基本的にこの設定は不要です。 日本物理学会の講演予稿のように、PDFのフォントを埋め込むよう指定されている場合に以下の設定をします。
  1. 日本語のフォントを埋め込む方法 その1
    システムの設定を変えずに、フォントを埋め込みます。
    フォントを埋め込むとPDFのファイルサイズが大きくなるので、常に埋め込みたいわけではない場合はこの方法がおすすめです。 常にフォントを埋め込む場合は下のその2の方法を使います。
    適当な名前のmapファイル(テキストファイル)をTeXファイルと同じ場所に作成します(ここでは jis-cjk.map とします)。
    mapファイルの中に、
    rml  H :0:ipaexm.ttf
    gbm  H :0:ipaexg.ttf
    rmlv V :0:ipaexm.ttf
    gbmv V :0:ipaexg.ttf
    と書き、保存します。 あとは、dvipdfmxを実行する際に
    dvipdfmx -f jis-cjk.map foo
    のように -f オプションをつけてmapファイルを指定すると、IPA EXフォントが埋め込まれます。
    つまり、上の 日本語用のコンパイル環境を設定する(その2) のdvipdfmxの設定と同様に、タイプセットの方法の設定画面で、名前を「dvipdfmx_emb」、プログラムを「dvipdfmx.exe」、引数に 「-f jis-cjk.map」(「-f」と「jis-cjk.map」の2つに分けないとエラーが出るかも?)と「$basename」をこの順で設定し、 実行後PDFを表示するオプションにチェックを入れておきます。
    あとはフォントを埋め込みたいときに上のjis-cjk.mapを作成して、platexとdvipdfmx_embをこの順で実行すればフォントが埋め込まれたPDFができます。
  2. 日本語のフォントを埋め込む方法 その2
    コマンドプロンプトで
    kanji-config-updmap ipaex
    を実行します。

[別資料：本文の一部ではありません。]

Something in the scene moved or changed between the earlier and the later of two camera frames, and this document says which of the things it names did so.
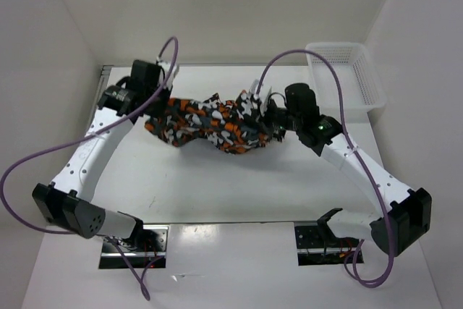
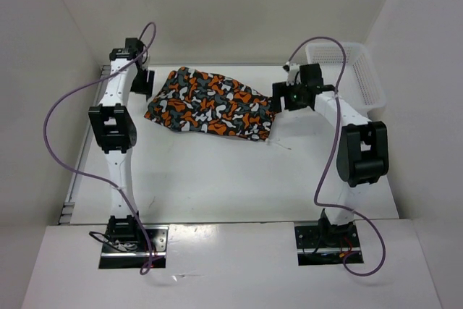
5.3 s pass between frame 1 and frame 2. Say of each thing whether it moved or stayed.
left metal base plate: stayed
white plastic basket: stayed
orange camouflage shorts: moved
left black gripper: moved
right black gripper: moved
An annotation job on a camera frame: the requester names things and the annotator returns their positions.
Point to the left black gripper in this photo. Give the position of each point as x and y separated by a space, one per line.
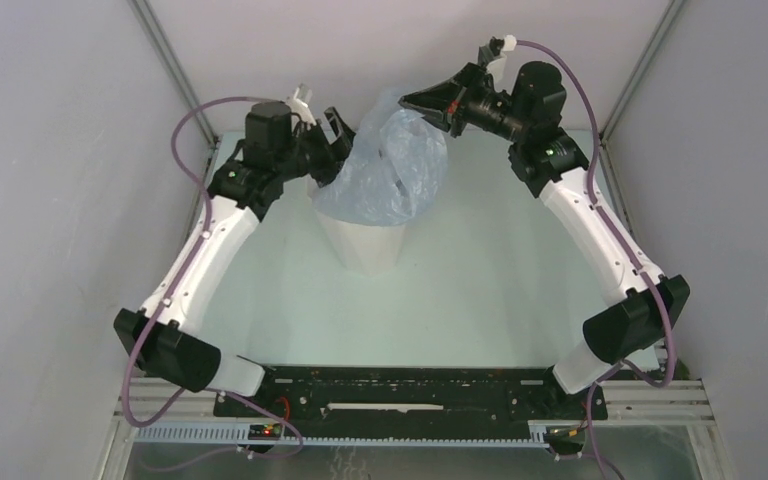
343 134

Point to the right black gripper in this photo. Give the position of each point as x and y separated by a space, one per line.
440 103

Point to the blue plastic trash bag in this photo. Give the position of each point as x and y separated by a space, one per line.
394 170

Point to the white translucent trash bin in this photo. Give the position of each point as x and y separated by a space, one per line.
364 245

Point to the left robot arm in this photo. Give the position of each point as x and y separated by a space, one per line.
164 336

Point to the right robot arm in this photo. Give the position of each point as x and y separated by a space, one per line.
643 304

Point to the small lit circuit board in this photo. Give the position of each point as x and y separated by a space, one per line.
265 432

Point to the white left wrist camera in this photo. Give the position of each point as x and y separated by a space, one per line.
299 101

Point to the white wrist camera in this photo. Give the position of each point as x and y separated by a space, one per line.
299 101
493 55

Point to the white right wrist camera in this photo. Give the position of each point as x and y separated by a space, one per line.
493 55

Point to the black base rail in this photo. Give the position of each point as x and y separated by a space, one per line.
436 403

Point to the white slotted cable duct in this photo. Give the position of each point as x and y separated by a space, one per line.
236 434

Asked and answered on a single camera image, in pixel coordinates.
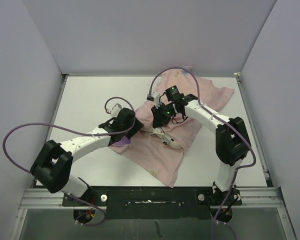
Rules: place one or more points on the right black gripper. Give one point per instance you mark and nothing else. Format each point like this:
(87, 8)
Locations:
(159, 121)

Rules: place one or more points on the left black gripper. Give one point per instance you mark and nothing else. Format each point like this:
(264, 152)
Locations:
(137, 126)

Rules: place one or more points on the cream pillow with bear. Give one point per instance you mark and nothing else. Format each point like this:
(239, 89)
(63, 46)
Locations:
(164, 137)

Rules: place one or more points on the pink pillowcase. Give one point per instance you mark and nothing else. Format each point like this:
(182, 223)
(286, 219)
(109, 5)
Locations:
(147, 149)

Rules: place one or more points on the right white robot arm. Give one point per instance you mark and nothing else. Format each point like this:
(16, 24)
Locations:
(229, 147)

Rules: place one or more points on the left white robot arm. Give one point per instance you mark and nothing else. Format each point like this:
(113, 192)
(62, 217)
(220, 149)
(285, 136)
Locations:
(52, 166)

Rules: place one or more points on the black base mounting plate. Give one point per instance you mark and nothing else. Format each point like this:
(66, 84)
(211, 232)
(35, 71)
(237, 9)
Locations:
(163, 203)

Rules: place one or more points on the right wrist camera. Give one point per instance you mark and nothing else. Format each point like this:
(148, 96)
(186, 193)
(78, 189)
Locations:
(154, 97)

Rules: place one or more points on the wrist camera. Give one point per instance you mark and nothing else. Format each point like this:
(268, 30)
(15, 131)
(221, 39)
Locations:
(114, 111)
(154, 97)

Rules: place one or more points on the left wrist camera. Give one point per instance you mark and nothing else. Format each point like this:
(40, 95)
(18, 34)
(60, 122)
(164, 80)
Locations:
(114, 111)

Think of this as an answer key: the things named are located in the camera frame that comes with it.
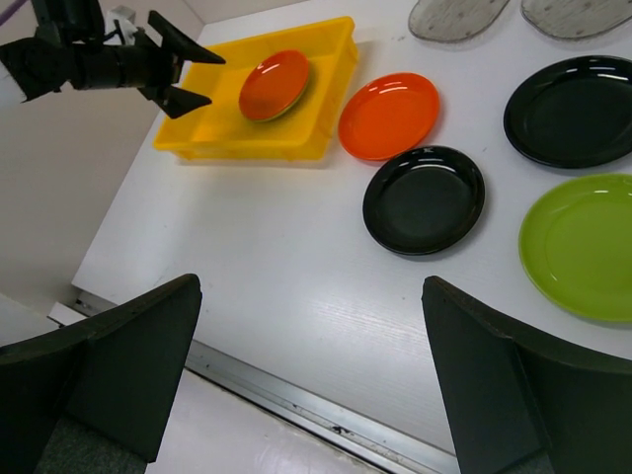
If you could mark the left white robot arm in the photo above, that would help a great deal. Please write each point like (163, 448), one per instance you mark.
(77, 43)

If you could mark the black plate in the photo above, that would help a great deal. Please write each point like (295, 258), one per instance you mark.
(424, 201)
(573, 114)

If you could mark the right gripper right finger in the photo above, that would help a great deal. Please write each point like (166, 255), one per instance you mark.
(519, 400)

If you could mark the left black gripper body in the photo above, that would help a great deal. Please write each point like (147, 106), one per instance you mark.
(147, 66)

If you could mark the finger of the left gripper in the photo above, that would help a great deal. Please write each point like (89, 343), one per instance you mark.
(175, 41)
(173, 101)

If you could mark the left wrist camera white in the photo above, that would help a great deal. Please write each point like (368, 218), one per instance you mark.
(120, 27)

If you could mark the yellow plastic bin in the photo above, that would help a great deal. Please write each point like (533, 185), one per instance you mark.
(220, 131)

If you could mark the grey glass plate left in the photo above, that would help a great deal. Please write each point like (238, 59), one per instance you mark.
(451, 21)

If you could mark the grey glass plate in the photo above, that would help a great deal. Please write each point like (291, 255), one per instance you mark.
(451, 21)
(576, 19)

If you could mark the grey glass plate right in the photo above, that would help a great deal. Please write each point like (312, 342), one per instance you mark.
(576, 19)

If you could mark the aluminium rail front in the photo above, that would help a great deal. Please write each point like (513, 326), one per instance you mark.
(358, 376)

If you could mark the orange plate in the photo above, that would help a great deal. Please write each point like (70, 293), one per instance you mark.
(273, 83)
(388, 116)

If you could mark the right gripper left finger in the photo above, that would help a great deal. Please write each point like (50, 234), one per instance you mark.
(96, 396)

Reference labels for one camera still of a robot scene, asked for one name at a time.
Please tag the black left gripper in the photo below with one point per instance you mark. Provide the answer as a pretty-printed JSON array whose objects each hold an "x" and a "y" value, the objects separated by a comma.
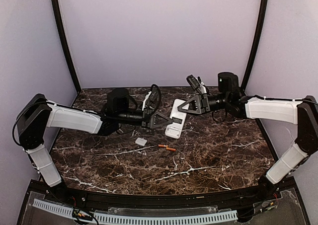
[{"x": 145, "y": 120}]

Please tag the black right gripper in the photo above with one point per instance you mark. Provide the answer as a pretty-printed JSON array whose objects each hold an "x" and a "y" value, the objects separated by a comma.
[{"x": 204, "y": 104}]

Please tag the white red remote control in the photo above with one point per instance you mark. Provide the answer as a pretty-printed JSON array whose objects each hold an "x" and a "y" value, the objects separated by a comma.
[{"x": 174, "y": 130}]

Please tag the white battery cover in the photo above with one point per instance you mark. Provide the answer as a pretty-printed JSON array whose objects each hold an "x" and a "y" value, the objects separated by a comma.
[{"x": 140, "y": 141}]

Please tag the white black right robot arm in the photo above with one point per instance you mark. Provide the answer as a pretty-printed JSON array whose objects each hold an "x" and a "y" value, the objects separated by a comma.
[{"x": 292, "y": 120}]

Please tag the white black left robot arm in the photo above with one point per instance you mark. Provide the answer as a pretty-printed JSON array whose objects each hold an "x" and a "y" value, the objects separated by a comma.
[{"x": 120, "y": 109}]

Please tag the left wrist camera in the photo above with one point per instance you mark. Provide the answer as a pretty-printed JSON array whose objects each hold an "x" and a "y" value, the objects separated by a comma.
[{"x": 153, "y": 98}]

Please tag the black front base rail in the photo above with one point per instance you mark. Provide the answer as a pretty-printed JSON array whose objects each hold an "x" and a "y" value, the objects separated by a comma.
[{"x": 231, "y": 199}]

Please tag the white slotted cable duct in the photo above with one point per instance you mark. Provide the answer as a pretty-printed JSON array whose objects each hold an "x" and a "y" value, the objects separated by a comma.
[{"x": 125, "y": 216}]

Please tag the black right frame post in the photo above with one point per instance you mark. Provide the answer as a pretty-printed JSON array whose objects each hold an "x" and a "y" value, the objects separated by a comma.
[{"x": 255, "y": 44}]

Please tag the black frame post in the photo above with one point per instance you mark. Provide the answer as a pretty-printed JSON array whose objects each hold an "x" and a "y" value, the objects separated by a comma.
[
  {"x": 255, "y": 44},
  {"x": 64, "y": 44}
]

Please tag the black left frame post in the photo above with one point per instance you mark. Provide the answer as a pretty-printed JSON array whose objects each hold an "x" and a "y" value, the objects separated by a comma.
[{"x": 64, "y": 44}]

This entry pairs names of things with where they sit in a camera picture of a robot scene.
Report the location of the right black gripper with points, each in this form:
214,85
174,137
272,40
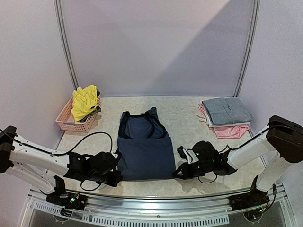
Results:
181,170

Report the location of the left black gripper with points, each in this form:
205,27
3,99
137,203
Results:
117,178

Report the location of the navy blue garment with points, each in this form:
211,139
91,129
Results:
145,146

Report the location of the grey blue button shirt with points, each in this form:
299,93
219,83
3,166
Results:
227,110

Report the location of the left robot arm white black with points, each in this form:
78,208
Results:
46,168

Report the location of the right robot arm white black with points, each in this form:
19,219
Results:
281,136

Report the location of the pink plastic laundry basket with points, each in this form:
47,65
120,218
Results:
66,122

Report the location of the white folded shirt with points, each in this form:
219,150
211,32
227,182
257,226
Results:
227,124

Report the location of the pink folded garment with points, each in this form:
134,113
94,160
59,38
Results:
222,132

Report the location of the yellow garment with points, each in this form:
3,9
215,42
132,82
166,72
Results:
84,102

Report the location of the aluminium front rail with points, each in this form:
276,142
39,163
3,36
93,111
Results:
111,211

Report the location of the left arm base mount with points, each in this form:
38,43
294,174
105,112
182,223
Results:
66,199

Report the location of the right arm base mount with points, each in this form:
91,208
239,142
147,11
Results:
254,197

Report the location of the right aluminium corner post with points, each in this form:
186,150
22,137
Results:
248,47

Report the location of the aluminium corner post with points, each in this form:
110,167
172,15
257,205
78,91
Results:
65,44
248,47

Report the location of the left aluminium corner post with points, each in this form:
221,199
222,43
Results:
65,44

埋め込みをやめる場合は
    kanji-config-updmap nofont
    を実行します。 現在の埋め込み設定は
    kanji-config-updmap status
    を実行することで確認できます。
  3. CourierやHelveticaなどの基本的なフォントを埋め込む
    gs_pdfwr.psというファイルを編集します。
    gs_pdfwr.psは C:\Program Files\gs\gs9.15\Resource\Init\ あたりにあります(9.15はインストールされたバージョンで読み替えてください)。
    30行目付近に、
    /.standardfonts [
    /Courier /Courier-Bold /Courier-Oblique /Courier-BoldOblique
    /Helvetica /Helvetica-Bold /Helvetica-Oblique /Helvetica-BoldOblique
    /Times-Roman /Times-Bold /Times-Italic /Times-BoldItalic
    /Symbol /ZapfDingbats
    ] readonly def 
    という記述があるので、これを
    /.standardfonts [
    % /Courier /Courier-Bold /Courier-Oblique /Courier-BoldOblique
    % /Helvetica /Helvetica-Bold /Helvetica-Oblique /Helvetica-BoldOblique
    % /Times-Roman /Times-Bold /Times-Italic /Times-BoldItalic
    % /Symbol /ZapfDingbats
    ] readonly def 
    のように変更します(% でコメントアウト)。

Linuxにインストール

Perl/Tkをインストールしてから、isoをマウントして install-tl -gui を実行します。
Ubuntuの場合、
$ sudo apt-get install perl-tk
$ sudo mount -o loop texlive2013.iso /media/cdrom
$ cd /media/cdrom
$ sudo ./install-tl -gui
...
(インストール終了後)
$ sudo umount /media/cdrom

FAQ

PDFで日本語が表示されない、文字化けしている
TeXファイルの文字コードを確認しましょう。 @ITの解説記事 で簡単な文字コードの確認/変換方法が紹介されています。
このページの設定では、文字コードがUTF-8で正しく動作し、UTF-8でない場合でもShift_JISかEUC-JPなら(たぶん)自動で設定を合わせてくれるようになっています。 基本的に文字コードはUTF-8にしておくと、TeXworksを含む大抵のソフトで問題なく動きます。
一部の古いソフトでは未だにShift_JISが使われているので、ファイルを他の人に渡す際は相手によってはShift_JISのほうが良い場合があります。 TeXファイルのコンパイル時のデフォルトの文字コードをShift_JISに設定するには、platexpdf.batの -kanji=utf8 の部分を -kanji=sjis と書き換えます。
人から送られてきた、または人に送ったTeXファイルをTeXworksで開くと、文字化けする
TeXファイルの文字コードを確認しましょう。 確認方法は「PDFで日本語が表示されない、文字化けしている」の項を参照して下さい。 TeXworksの設定画面のエディタタブ内にある、「エンコーディング」の設定を正しいものにすれば文字化けが解消されます。
また、メールにテキストファイル(TeXファイルもテキストファイルです)を直接添付すると、勝手に文字コードを変換される場合があります。 TeXファイルをzipで圧縮して送信すると変換されません。
図が表示されない、ずれる
以下の様にincludegraphicsにclipオプションを指定すると改善する可能性があります。
\includegraphics[clip, width=0.5\linewidth]{foo.eps}
SyncTeXを使いたい
platexpdf.batのplatexのオプションに -synctex=1 を加えましょう。 TeXファイルのファイル名やパスに日本語や空白や(アンダースコア以外の)記号が含まれていると、SyncTeXが上手く働かない(と思う)ので注意しましょう。